- **Assignment**
All that is needed is the first stretch of the listing below, repeated exactly and ending with the line that contains "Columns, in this". Pictures are to be left out.
### Information shown
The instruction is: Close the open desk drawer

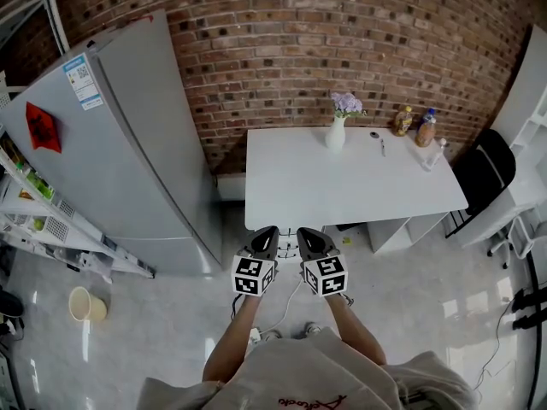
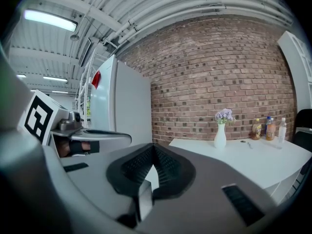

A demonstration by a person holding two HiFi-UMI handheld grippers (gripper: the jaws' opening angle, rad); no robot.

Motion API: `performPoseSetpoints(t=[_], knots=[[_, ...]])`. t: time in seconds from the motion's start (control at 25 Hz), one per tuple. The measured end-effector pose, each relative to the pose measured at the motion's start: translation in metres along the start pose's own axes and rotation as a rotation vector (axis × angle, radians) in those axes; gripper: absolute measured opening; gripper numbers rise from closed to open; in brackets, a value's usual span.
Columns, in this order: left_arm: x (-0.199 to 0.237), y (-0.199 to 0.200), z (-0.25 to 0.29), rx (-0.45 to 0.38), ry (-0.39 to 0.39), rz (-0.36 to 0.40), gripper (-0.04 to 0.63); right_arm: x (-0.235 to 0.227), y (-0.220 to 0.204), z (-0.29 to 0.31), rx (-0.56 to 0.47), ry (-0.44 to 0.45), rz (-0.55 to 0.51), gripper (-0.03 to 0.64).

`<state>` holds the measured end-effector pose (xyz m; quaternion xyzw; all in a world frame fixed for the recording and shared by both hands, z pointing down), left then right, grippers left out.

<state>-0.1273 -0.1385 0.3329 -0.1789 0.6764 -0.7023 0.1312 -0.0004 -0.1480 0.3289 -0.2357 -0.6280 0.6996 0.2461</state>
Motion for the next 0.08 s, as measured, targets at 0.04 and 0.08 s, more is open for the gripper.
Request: performPoseSetpoints(t=[0.04, 0.08], knots=[[0.0007, 0.0004, 0.0009, -0.001, -0.001, 0.001, 0.012, 0.0002, 0.0004, 0.0014, -0.001, 0.001, -0.002, 0.017], [0.0015, 0.0009, 0.0018, -0.002, -0.002, 0.003, 0.012, 0.0004, 0.0008, 0.003, -0.002, 0.003, -0.005, 0.017]])
Point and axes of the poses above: the fingertips, and each gripper's own axes: z forward along the fingers, x to its left, y out of its top, the point moved 6 cm from there along -z, backward along the fingers, and after that the axes turned 5 degrees about -x, right-handed, at the moved point
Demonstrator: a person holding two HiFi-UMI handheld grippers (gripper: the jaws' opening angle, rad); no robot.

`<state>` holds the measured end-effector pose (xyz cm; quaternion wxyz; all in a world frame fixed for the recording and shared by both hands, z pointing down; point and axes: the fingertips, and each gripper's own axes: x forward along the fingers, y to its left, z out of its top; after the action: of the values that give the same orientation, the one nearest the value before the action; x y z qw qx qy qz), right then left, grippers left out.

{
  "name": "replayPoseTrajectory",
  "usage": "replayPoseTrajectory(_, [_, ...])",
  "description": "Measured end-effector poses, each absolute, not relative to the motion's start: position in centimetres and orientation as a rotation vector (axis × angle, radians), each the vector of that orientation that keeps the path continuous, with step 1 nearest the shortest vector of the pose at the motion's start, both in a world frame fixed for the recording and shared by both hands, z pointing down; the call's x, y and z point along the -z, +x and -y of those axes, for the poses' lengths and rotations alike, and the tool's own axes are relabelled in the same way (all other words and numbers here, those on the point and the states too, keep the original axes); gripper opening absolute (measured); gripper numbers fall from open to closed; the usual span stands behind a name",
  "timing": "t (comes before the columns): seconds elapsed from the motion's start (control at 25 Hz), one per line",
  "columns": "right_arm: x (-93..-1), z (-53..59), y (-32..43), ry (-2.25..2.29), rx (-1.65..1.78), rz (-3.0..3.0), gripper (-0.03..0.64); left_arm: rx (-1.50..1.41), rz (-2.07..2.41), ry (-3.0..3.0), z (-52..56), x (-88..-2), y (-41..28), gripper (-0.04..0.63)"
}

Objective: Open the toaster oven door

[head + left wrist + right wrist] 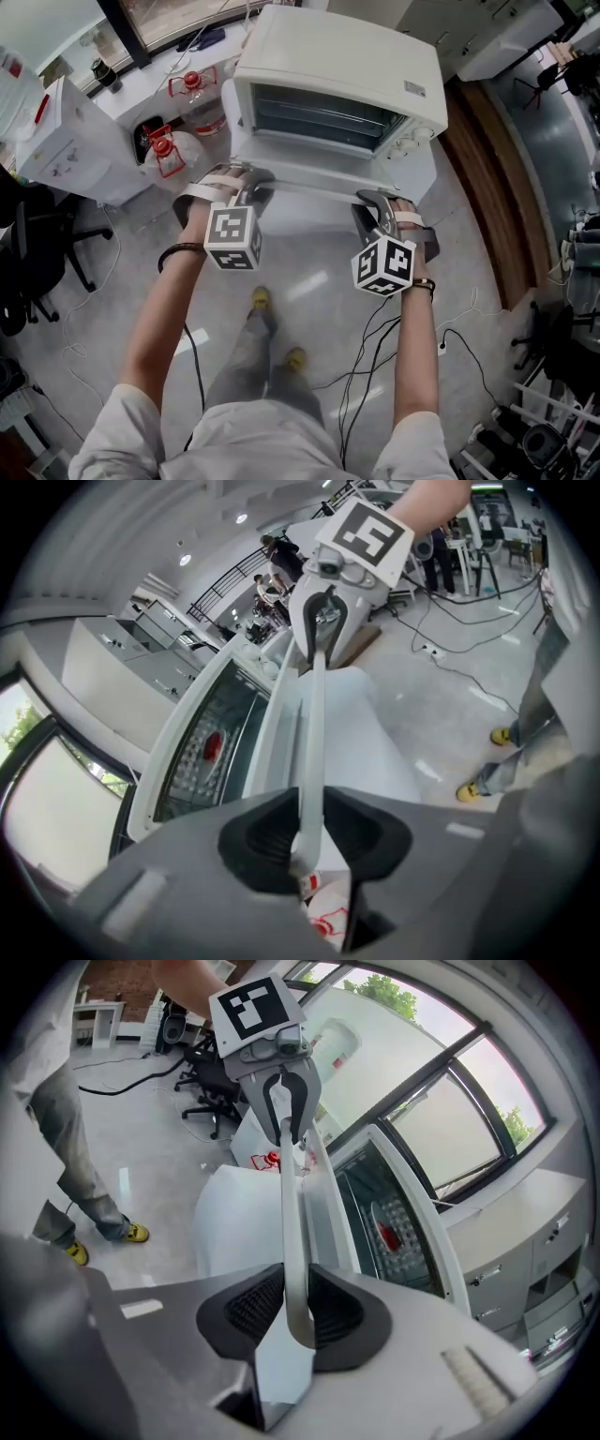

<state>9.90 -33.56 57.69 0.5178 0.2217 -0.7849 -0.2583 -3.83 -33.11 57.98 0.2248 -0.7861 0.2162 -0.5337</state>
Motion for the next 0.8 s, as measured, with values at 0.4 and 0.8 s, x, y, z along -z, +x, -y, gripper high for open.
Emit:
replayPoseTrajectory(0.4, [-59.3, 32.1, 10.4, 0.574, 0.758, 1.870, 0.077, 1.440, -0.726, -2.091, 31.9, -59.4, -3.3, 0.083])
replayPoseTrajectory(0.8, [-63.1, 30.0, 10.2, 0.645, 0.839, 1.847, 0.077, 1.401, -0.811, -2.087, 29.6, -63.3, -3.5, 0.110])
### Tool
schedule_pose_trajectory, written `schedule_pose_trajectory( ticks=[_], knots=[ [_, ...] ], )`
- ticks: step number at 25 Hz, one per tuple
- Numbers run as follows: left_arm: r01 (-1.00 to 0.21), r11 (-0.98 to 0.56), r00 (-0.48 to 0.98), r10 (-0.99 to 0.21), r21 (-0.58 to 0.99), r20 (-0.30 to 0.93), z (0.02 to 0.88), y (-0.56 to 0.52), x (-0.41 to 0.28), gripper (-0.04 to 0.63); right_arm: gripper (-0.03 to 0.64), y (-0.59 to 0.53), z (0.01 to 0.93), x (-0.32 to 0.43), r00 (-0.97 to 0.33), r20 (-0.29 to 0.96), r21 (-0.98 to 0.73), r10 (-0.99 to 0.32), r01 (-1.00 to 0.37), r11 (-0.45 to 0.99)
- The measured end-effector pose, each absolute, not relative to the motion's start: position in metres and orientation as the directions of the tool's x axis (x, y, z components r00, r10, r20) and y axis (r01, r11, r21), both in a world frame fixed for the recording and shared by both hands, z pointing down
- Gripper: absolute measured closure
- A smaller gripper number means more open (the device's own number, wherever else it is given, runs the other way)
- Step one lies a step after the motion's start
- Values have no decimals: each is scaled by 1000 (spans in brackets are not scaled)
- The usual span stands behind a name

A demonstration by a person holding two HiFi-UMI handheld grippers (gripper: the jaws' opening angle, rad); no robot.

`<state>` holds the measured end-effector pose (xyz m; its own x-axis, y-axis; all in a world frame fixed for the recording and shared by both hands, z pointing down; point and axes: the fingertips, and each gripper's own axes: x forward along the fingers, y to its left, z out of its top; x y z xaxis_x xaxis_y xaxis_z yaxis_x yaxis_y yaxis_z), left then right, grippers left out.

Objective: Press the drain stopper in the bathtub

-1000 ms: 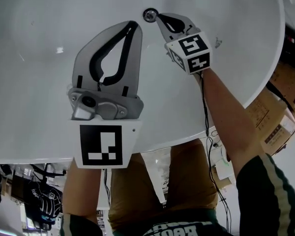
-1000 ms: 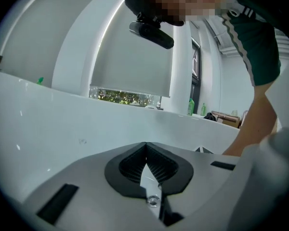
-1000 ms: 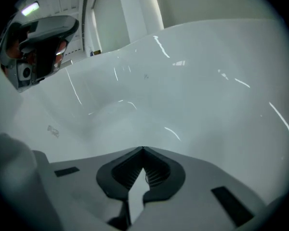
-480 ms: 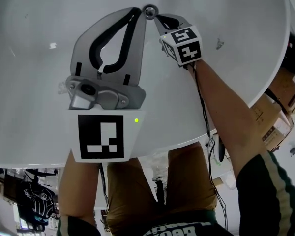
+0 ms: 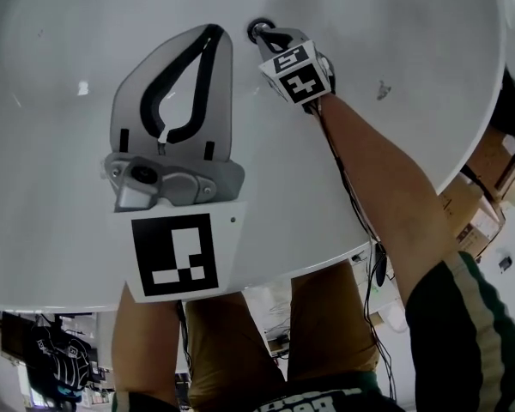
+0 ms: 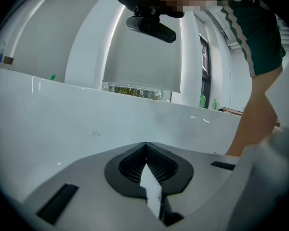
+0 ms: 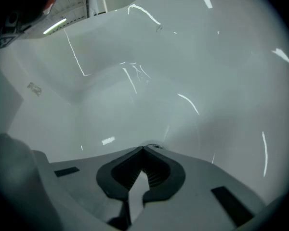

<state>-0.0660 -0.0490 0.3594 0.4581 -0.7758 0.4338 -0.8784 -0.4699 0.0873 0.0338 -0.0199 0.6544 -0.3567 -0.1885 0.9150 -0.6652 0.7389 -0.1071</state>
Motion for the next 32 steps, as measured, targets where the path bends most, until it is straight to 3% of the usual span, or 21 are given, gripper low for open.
schedule_pose_trajectory(
  ticks=[8,32],
  knots=[
    [-881,-462,456,-770,103,447,363,-50,-66,592,603,-12,678,42,-234,959,20,-158,-502,865],
    [-889,-439,448,-773,131,449,367,-50,-66,592,603,-15,716,43,-148,985,14,-84,-420,907]
  ],
)
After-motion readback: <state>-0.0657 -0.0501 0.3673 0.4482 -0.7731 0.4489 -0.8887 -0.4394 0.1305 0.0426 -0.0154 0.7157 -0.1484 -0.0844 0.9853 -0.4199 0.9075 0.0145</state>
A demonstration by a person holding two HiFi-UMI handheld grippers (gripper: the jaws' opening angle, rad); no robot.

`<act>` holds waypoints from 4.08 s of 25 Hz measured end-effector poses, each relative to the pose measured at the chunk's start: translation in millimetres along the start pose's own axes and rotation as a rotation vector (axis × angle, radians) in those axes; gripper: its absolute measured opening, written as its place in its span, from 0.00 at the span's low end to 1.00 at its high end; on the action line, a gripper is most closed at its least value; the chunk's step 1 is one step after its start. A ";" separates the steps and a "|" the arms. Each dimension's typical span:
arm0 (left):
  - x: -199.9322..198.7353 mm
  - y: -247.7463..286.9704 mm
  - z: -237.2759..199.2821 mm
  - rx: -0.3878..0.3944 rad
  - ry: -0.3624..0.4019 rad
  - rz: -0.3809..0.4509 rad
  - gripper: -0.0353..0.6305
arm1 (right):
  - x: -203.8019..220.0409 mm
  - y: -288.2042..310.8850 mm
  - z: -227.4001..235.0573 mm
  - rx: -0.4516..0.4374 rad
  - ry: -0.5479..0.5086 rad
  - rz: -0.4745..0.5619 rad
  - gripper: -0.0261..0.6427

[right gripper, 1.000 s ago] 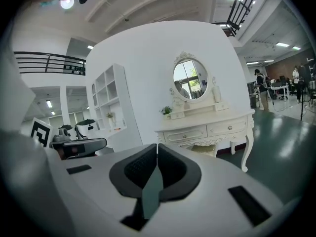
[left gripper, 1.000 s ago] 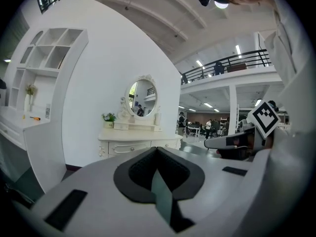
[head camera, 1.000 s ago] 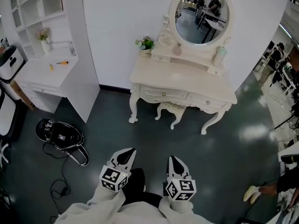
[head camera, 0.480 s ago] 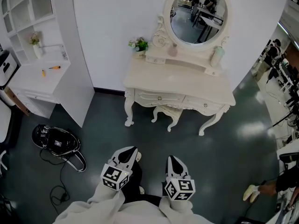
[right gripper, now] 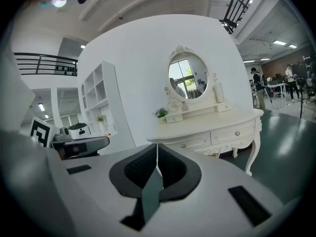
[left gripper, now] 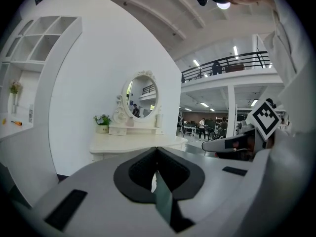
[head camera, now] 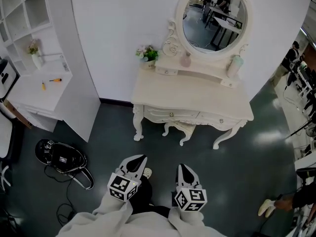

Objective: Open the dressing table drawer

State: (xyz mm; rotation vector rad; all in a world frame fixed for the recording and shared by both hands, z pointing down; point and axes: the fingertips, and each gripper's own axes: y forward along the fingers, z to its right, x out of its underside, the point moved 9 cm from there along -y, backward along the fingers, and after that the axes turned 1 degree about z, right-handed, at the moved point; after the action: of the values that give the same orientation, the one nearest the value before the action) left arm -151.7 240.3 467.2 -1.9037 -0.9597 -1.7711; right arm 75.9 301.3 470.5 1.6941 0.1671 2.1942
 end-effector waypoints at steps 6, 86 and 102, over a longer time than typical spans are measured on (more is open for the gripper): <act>-16.0 29.7 -34.9 0.018 -0.011 -0.003 0.08 | -18.9 38.1 -2.3 0.019 -0.002 -0.013 0.09; -70.3 374.2 -237.8 -0.012 -0.025 -0.045 0.08 | -151.7 390.7 144.9 0.019 0.019 -0.074 0.09; -46.3 480.8 -264.9 -0.151 -0.064 -0.113 0.12 | -174.3 439.0 201.4 0.017 0.015 -0.099 0.09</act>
State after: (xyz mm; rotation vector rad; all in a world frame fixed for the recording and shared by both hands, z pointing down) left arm -10.2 -286.2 546.2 -2.0470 -0.9993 -1.9062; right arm 212.9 -192.5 502.6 1.6421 0.2689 2.1392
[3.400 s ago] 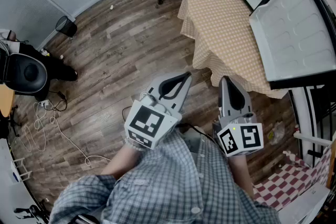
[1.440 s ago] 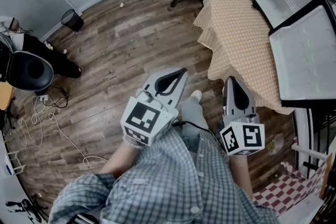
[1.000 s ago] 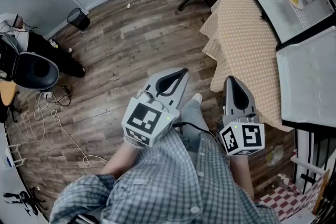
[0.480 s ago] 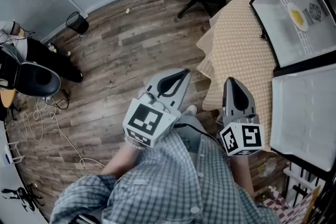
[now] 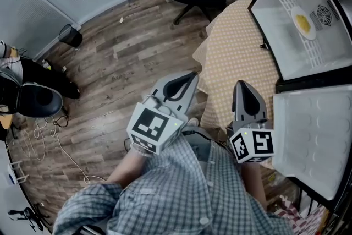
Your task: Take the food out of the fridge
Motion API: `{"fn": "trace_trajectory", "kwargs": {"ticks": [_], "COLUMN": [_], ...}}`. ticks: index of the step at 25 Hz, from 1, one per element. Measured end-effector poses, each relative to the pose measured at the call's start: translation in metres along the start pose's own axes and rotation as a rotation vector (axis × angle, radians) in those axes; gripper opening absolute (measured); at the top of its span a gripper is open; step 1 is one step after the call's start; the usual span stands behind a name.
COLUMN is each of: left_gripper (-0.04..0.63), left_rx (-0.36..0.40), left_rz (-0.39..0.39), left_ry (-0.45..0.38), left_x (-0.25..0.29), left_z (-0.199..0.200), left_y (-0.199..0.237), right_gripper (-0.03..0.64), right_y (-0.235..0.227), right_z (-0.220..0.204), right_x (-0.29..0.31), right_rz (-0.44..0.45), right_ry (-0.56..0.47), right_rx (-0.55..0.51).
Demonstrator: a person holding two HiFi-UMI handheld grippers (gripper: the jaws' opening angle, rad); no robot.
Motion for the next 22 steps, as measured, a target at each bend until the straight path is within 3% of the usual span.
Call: {"fn": "trace_trajectory", "kwargs": {"ticks": [16, 22], "left_gripper": [0.006, 0.006], "left_rx": [0.023, 0.076], "left_rz": [-0.177, -0.285], "left_ry": [0.03, 0.052], "left_x": [0.084, 0.128], "left_z": [0.019, 0.031], "left_y": [-0.015, -0.017], "right_gripper": [0.01, 0.01], "right_y": [-0.06, -0.091], "right_z": [0.0, 0.001], "right_x": [-0.002, 0.003], "right_rz": [-0.177, -0.304], "right_ry": [0.007, -0.01], "right_rx": [0.052, 0.096]}}
Point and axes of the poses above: the fingertips, and each gripper's own axes: x forward along the fingers, y to its left, z out of its top, the point moved 7 cm from there along -x, backward along the fingers, and after that the axes turned 2 degrees about -x, right-handed, at the moved point
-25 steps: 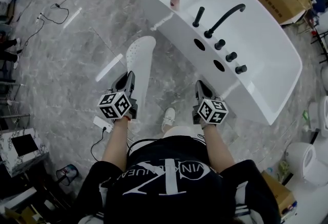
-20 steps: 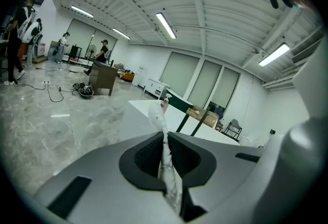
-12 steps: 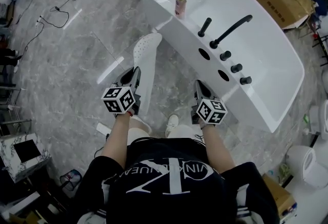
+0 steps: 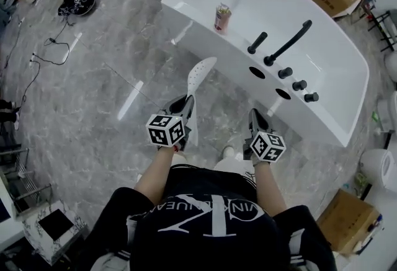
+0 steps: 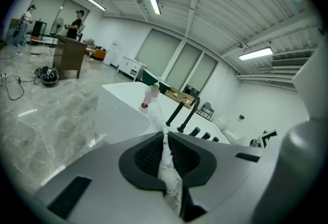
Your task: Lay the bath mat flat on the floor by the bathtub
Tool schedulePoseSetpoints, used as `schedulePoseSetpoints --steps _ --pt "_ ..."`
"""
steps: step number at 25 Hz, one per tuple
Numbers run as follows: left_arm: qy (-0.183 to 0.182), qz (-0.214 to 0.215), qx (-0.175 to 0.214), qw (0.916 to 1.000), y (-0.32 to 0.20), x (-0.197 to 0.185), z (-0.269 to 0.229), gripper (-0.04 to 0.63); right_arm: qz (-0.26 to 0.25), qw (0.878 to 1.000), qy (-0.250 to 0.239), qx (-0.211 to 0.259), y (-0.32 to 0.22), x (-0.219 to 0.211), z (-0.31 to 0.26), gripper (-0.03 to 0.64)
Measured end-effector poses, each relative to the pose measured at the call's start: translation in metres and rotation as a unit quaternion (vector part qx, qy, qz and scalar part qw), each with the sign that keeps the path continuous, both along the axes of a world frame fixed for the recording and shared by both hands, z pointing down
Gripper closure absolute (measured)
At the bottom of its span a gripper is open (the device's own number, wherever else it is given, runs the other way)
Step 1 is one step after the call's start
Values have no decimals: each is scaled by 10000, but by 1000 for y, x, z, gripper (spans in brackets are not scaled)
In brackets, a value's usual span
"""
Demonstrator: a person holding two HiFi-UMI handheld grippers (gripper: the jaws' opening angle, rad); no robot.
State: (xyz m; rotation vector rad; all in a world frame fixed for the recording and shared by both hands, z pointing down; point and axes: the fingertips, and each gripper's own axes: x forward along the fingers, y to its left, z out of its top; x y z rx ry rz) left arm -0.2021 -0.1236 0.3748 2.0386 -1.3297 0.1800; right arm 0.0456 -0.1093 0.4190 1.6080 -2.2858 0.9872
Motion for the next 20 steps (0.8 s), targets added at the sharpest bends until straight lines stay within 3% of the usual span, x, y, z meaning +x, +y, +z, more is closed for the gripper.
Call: schedulePoseSetpoints --steps 5,11,20 --pt "132 893 -126 9958 -21 -19 21 561 475 9987 104 -133 -3 -49 6 591" --pt "186 1661 -242 9856 -50 -40 50 561 910 9958 70 -112 -8 -113 16 591" --pt "265 2119 -393 9761 -78 -16 111 561 1175 9927 2 -281 -14 -140 68 591"
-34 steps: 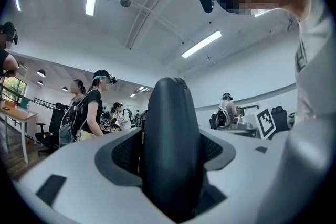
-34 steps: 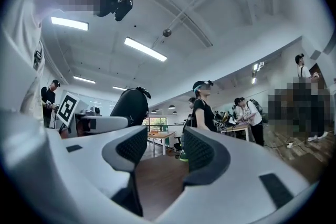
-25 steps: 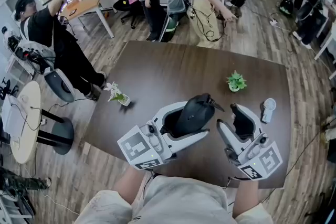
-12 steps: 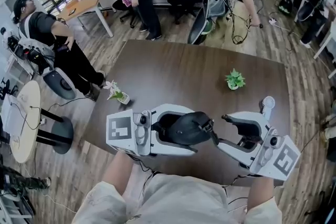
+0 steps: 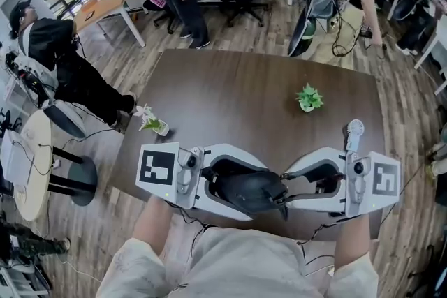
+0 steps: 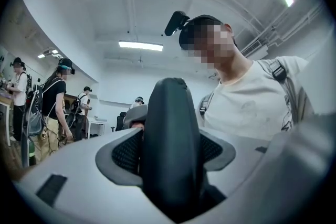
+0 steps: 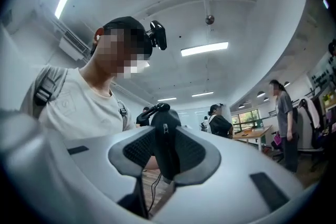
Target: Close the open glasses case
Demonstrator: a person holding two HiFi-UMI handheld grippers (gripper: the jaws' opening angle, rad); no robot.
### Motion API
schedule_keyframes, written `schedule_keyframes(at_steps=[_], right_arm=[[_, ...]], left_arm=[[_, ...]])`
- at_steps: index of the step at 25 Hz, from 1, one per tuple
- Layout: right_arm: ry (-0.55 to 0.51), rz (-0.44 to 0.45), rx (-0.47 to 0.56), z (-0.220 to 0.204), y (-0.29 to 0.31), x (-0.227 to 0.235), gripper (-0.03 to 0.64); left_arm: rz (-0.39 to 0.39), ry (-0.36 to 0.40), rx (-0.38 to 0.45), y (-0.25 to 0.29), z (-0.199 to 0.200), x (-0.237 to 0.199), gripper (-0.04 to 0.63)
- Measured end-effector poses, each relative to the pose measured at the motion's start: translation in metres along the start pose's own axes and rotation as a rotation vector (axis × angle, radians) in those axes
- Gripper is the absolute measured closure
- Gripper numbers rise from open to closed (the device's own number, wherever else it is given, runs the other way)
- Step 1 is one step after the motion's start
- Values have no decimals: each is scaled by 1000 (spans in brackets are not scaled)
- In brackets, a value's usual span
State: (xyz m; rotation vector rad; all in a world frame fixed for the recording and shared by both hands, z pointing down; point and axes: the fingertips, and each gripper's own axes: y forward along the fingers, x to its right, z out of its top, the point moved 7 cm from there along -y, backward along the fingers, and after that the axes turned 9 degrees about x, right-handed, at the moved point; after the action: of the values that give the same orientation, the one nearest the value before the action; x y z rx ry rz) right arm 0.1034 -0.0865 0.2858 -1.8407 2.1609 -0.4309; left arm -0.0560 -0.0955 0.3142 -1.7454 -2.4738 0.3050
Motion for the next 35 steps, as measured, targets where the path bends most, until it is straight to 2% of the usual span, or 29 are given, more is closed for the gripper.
schedule_keyframes(at_steps=[2, 5, 10, 17, 22, 28, 31, 35], right_arm=[[16, 14, 16, -2, 0, 1, 532], [11, -21, 38, -3, -3, 5, 577], [1, -61, 33, -10, -8, 8, 594], [-97, -180, -13, -14, 0, 9, 598], [-160, -252, -43, -19, 2, 8, 600], [-338, -390, -165, -29, 13, 14, 604], [-354, -422, -189, -34, 14, 13, 606], [-379, -421, -254, -39, 11, 11, 606]], left_arm=[[-1, -5, 2, 0, 0, -1, 299], [17, -3, -9, -1, -2, -4, 298], [36, 45, -148, 7, -19, -8, 291], [183, 118, -230, 5, -21, -14, 284], [264, 179, -243, 5, -21, -17, 261], [362, 291, -298, 11, -16, -28, 264], [376, 311, -297, 11, -17, -29, 313], [389, 338, -362, 10, -22, -29, 326]])
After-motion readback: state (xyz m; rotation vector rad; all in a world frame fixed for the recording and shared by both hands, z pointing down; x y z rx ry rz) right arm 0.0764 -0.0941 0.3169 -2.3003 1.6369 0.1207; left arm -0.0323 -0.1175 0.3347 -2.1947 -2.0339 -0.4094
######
- **Output of the exercise**
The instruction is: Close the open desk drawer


A demonstration by a person holding two HiFi-UMI handheld grippers (gripper: the jaws' opening angle, rad); no robot.

Motion API: `performPoseSetpoints(t=[_], knots=[[_, ...]])`. t: time in seconds from the motion's start (control at 25 Hz), one per tuple. The measured end-effector pose, each relative to the pose measured at the motion's start: translation in metres along the start pose's own axes and rotation as a rotation vector (axis × angle, radians) in those axes; gripper: absolute measured opening; gripper numbers rise from closed to open; in brackets, a value's usual span.
Columns, in this order: left_arm: x (-0.199 to 0.237), y (-0.199 to 0.200), z (-0.25 to 0.29), rx (-0.45 to 0.38), ry (-0.39 to 0.39), rz (-0.36 to 0.40), gripper (-0.04 to 0.63); right_arm: x (-0.235 to 0.227), y (-0.220 to 0.204), z (-0.29 to 0.31), rx (-0.56 to 0.47), ry (-0.44 to 0.45), rz (-0.55 to 0.51), gripper (-0.03 to 0.64).

No part of the exercise is left unanswered.